Try it: Return all of the data exactly, with nothing left out but the pictures.

Information provided:
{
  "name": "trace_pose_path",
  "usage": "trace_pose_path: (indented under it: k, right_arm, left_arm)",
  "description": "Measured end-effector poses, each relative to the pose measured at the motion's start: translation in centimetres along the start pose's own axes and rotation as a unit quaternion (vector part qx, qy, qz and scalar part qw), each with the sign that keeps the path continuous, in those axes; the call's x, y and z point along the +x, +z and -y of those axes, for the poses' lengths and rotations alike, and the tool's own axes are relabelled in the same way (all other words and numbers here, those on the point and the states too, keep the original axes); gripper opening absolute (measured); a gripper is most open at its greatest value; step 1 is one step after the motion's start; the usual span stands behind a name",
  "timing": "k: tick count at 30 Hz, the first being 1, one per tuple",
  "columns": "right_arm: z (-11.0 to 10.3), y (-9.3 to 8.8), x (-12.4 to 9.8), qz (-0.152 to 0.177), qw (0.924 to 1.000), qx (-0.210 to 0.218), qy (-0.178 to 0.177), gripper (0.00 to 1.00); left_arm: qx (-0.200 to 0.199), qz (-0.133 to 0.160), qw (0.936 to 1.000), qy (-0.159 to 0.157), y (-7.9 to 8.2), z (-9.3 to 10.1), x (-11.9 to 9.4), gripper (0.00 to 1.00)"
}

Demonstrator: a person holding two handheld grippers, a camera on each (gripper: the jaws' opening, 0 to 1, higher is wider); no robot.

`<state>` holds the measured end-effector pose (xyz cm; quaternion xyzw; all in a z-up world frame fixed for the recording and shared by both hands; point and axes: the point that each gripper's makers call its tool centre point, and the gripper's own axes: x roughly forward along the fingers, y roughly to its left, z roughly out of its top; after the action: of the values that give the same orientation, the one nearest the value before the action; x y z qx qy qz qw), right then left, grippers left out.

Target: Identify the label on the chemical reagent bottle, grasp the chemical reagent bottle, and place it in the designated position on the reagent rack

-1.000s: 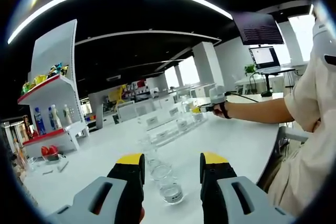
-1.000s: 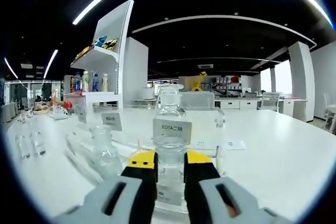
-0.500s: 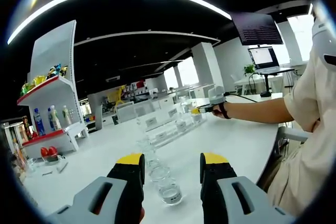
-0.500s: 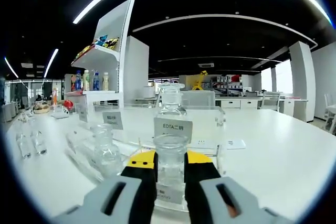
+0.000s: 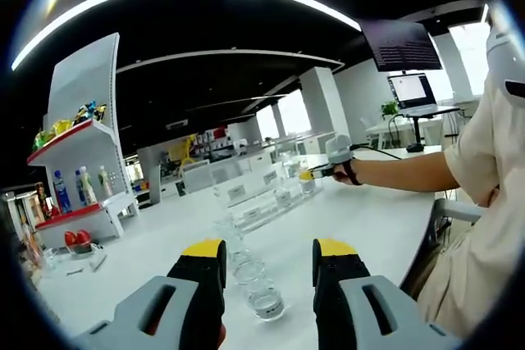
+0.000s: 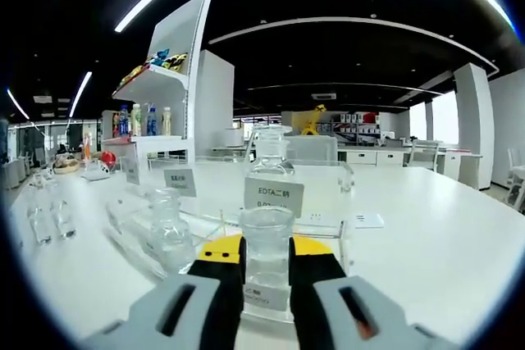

Solution to this task:
{
  "name": "trace_pose_path",
  "usage": "trace_pose_path: (indented under it: k, right_arm, left_arm)",
  "description": "Measured end-effector poses, each relative to the pose measured at the motion's start: translation in centimetres along the start pose's own axes and rotation as a unit quaternion (vector part qx, qy, qz and scalar part qw), each with the sign that keeps the path continuous, in those axes; the call's x, y and z point along the +x, +z and -y of those axes, for the poses' lengths and rotations alike, and the tool's own axes are relabelled in the same way (all other words and numbers here, those on the point and the states too, keep the original axes); gripper opening absolute (measured); a gripper is most open at its greatest value; step 1 is one step after the motion's start; the usual span stands behind a name",
  "timing": "k: tick count at 30 Hz, the first being 1, one per tuple",
  "columns": "right_arm: z (-11.0 to 10.3), y (-9.3 to 8.8), x (-12.4 to 9.8), qz (-0.152 to 0.177), qw (0.924 to 1.000), qx (-0.210 to 0.218), qy (-0.178 to 0.177), gripper (0.00 to 1.00); left_arm: qx (-0.200 to 0.199), qz (-0.133 to 0.160), qw (0.936 to 1.000), qy (-0.159 to 0.157), y (-7.9 to 8.2), z (-9.3 to 10.1), x (-11.9 to 9.4), gripper (0.00 to 1.00)"
}

Demonstrator: a person holding two handheld grippers, a camera on each (gripper: the jaws' opening, 0 to 1, higher is wider); no robot.

`<state>` holds the measured end-effector pose (xyz cm; quaternion xyzw; all in a z-up world frame fixed for the recording and shared by both hands; point and axes: the point that each gripper's makers call its tool centre point, and the gripper's own axes: x roughly forward along the fingers, y roughly to its left, z roughly out of its top; after the action: of the values that give the same orientation, the one nearest the value before the action; x y z qx qy qz qw), right then left, grippers left out.

Target: Identify the label on the chemical reagent bottle, grasp the chemical reagent bottle, and place it in the designated position on the reagent rack

-1.000s: 
-1.000s: 
-0.500s: 
-0.500s: 
+0.000s: 
+0.000s: 

Here is where the answer stops.